Several things that I recall learning still impress me years later. The indigenous people lived peacefully together. Each tribe had designated hunting and gathering areas and asked for permission to cross one another’s territory to access the ocean or to travel to trade obsidian. They neither planted crops nor raised animals, maintaining the land by not over harvesting and leaving it unpolluted and fruitful.
It occurred to me that there is much we can emulate from this history as we aspire to realize our goals for the proposed usage of the Greenway. First, we can share this property with all community members to meet a diversity of needs – establishing a home, planting a garden for fresh food, enjoying a pleasant area for exercise, walking, or biking to school or work on safe pathways.

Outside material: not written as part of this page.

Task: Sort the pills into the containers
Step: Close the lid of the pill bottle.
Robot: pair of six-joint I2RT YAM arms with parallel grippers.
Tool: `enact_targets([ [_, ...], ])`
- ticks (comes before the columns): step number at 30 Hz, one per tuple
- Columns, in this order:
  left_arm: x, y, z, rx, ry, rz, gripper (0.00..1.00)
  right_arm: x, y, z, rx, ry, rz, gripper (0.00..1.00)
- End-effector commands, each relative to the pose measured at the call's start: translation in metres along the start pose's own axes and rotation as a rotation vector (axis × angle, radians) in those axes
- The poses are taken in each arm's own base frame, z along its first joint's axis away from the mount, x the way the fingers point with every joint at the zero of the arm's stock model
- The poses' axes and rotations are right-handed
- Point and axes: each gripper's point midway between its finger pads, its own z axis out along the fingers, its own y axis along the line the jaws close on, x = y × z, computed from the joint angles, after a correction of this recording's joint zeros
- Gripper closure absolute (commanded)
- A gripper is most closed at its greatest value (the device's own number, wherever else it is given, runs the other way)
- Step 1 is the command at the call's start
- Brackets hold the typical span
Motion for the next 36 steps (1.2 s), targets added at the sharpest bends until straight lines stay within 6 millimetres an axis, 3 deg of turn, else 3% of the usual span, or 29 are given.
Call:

Second, we can steward and sustain the land for future generations by using it respectfully, restoring native plants, daylighting creeks, attracting seasonal bird populations, and preserving views of the surrounding mountains.
I recall a passage in one of our assigned readings attributed to Chief Seattle of the Northwest Nations. “The earth does not belong to man; man belongs to the earth.” Sharing the future of the Greenway with all the people of our community is a day to imagine and work toward.
Carol Orme is an outdoor enthusiast who volunteers with Impact 100 Redwood Circle, the Greenway Campaign, the Roseland Scholarship Fund, and the League of Women Voters.